Rest In Peace You Pretty Thing

I was never a shout it out fan of David Bowie like I am of The Who. I’ve always been more of a quietly passionate fan, repeatedly listening to his stuff over the years. I adored his music, have danced by myself to his stuff whilst cooking in the kitchen,  have used it as a soundtrack whilst drawing. I could pick a gloriously obscure song of his as my favourite track,  but my favourite will always be Life on Mars. It’s the one song that I have to stop what I’m doing,  turn up the volume,  close my eyes and embrace the sheer beauty of it.

My reaction to his death has surprised even me. I’ve never really grieved over someone I didn’t know. I woke up this morning, checked twitter, clarified in stunned disbelief as to whether the news was a hoax, cried and then sobbed as I played Life on Mars. Even though as I said, I’ve loved his work, I never realised just how much his music touched my life until today. I’ve been crying at every song that’s been played (yes we’re on a Bowie kick today).

Over the weekend, I’ve been looking forward to listening to Blackstar today. I’d planned on listening to it as I unpacked the weekly grocery shop and prepped dinner. But with the news,  I waited and Q and I listened to the album together. It was as if, knowing it was his last album,  he channeled every era of his career and left the world knowing he had delivered something sublime. We’ve ordered the cd and have the MP3 tracks on our phones.

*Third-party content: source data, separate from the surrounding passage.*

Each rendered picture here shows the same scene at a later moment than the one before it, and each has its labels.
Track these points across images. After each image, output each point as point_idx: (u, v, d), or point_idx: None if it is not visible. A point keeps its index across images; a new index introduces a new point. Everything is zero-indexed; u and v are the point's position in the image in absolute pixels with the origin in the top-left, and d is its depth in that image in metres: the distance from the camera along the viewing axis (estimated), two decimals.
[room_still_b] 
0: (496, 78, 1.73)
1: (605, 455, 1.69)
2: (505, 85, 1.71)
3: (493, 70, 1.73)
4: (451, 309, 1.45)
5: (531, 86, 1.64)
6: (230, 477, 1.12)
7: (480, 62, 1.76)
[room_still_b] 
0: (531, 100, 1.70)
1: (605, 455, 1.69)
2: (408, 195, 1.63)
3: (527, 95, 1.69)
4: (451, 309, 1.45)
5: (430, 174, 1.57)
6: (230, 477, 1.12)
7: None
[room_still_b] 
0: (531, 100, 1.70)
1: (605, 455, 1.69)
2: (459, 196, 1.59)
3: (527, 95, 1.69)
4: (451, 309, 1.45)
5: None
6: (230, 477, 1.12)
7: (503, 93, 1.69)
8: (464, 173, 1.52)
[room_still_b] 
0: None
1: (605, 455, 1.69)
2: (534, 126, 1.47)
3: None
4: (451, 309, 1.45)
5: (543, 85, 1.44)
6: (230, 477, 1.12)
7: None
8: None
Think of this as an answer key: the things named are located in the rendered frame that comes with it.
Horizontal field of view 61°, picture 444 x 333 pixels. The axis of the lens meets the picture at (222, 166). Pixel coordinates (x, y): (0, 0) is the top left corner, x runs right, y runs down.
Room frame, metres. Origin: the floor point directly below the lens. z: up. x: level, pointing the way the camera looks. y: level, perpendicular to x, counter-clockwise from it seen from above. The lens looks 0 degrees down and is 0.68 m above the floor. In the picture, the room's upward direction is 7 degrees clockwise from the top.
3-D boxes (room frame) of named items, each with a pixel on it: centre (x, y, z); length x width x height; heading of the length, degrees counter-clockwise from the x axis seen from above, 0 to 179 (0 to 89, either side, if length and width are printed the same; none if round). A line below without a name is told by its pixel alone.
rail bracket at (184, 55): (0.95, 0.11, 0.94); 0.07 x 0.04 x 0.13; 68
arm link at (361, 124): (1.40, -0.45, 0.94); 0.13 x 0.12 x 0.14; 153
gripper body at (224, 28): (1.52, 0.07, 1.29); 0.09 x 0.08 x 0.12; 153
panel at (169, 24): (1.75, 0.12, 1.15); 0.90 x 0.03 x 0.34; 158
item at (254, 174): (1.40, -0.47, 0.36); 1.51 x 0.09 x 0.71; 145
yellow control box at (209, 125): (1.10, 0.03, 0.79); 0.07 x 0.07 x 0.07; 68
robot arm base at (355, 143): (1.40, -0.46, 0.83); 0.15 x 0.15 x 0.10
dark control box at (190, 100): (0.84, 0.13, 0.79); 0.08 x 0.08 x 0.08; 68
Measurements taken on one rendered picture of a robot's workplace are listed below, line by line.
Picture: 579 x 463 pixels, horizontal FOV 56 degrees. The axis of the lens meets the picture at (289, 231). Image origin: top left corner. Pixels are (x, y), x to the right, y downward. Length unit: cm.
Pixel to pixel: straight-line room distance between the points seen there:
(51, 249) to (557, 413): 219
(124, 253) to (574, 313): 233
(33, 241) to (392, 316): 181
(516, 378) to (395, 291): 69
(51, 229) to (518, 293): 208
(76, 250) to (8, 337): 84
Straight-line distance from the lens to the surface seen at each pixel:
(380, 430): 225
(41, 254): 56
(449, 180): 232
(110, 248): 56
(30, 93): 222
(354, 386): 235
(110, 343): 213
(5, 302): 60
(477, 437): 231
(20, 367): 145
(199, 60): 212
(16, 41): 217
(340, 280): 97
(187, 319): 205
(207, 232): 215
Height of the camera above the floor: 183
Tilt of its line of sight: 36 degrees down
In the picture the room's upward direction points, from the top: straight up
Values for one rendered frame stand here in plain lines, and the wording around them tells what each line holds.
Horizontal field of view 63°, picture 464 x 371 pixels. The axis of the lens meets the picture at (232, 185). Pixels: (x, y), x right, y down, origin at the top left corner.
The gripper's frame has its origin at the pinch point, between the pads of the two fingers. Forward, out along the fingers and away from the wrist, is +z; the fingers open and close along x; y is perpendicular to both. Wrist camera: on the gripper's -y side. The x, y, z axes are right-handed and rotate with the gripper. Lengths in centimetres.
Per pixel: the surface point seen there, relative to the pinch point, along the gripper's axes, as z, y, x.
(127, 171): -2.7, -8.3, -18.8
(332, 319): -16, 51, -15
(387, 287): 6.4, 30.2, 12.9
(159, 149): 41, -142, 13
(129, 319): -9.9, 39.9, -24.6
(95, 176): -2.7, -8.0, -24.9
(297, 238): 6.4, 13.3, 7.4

Tonight we’ll be watching Labyrinth and when the child has gone to bed,  we’ll be watching the Bowie documentary on iplayer and The Man Who Fell To Earth.

But I’ll leave you with two tracks. The first obviously is Life on Mars. The second is Space Oddity – the Chris Hadfield version, Bowie described it as the most poignant version done. And I agree.

This evening I went for a smoke. The skies were crystal clear and I stood looking at the stars whilst listening to Heroes. Just as the song started to fade at the end, a very bright meteor flew across the sky.

I suppose it could only be more of a cliché moment had I been listening to Starman…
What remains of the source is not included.